火葬場に到着し、ご遺体が焼かれるのを、参列者が見送っています。炉の扉が閉められ、いよいよタエさんの身体は骨だけになろうとしています。
「わしは本当に死んだんだね」
「はい。しかしご安心下さい。私が天界までご案内します。旦那様がお待ちになられているはずです」
こう言いつつも心は不安です。参列者は会食のお時間。メッセージはまだありません。まだ時間を稼ぐ必要があります。私は正一さんのことを聞いてみることにみました。

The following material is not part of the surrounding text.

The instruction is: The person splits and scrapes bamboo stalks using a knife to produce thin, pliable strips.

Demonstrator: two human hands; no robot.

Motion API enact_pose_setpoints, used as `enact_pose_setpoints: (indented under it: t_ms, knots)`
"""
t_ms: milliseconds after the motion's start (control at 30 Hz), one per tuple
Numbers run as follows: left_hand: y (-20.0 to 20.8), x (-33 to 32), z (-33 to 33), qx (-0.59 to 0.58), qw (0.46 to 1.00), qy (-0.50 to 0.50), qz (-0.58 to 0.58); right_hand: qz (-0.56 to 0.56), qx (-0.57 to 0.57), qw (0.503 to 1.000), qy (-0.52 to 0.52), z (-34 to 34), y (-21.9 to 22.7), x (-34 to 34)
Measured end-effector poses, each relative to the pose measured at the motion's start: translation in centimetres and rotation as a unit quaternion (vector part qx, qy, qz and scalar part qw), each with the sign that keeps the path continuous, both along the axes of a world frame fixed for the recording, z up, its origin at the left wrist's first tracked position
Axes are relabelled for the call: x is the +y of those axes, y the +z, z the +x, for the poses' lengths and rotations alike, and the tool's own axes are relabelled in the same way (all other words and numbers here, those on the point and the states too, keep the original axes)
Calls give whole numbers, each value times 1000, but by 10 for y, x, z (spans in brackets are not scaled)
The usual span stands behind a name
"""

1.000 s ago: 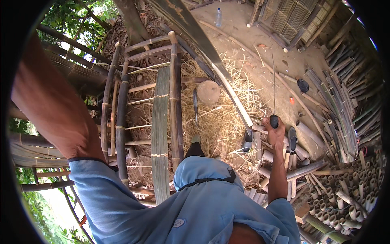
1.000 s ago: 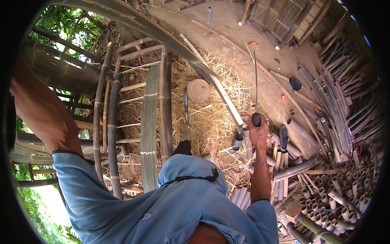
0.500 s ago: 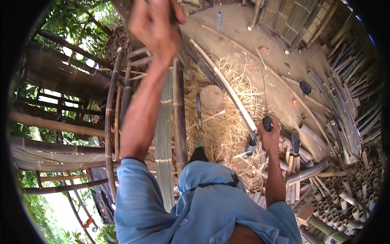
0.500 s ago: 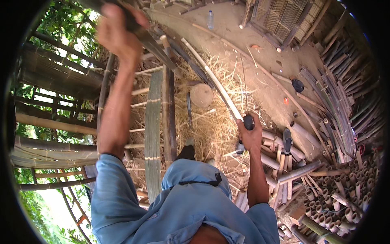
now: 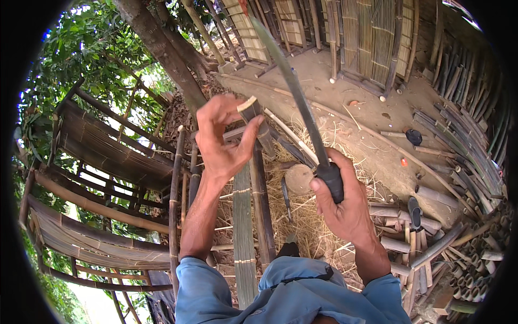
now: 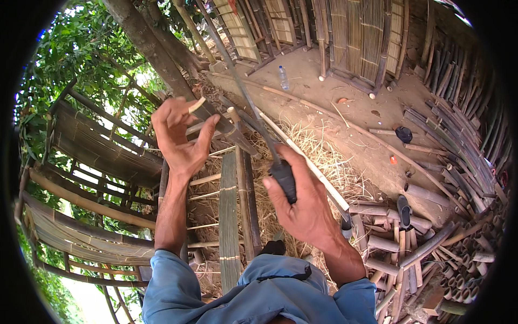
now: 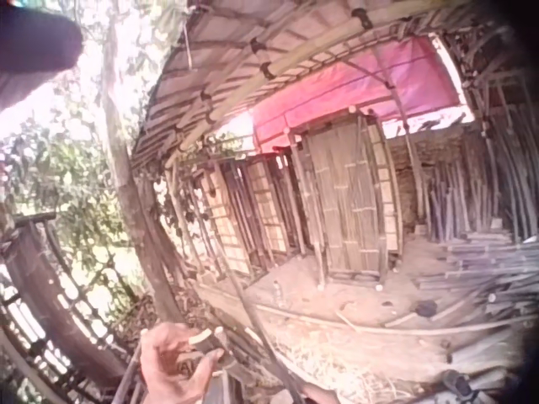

「お伺いしたいのですが、旦那様はどんな方だったのですか?」
「そうさね……、とにかく自由な人だったよ。若い時にはオート三輪(※)乗り回してね。一緒にドライブして、色々なところに連れて行ってくれたよ」
「遊び人な感じだったんですか?」
「まあねえ。けれど仕事は一生懸命だったよ。民宿をやってたんだけどね、泊まりに来た人の世話もよくしてたから、みんなに好かれてたんだよ」
「素敵な方だったんですね」
「ああ、だけどね、この辺の民宿の組合長までしてたんだけど、集まりがあってもね、つまらないからって抜けて途中で帰って来るとか、少し変わってたけどね」
「ちょっとおもしろい方ですね」
「そうさね。でもね、亡くなる時もね。愛してるって言ってくれたんだよ……」
50年連れ添った最後に「愛してる」ってステキだなと思いました。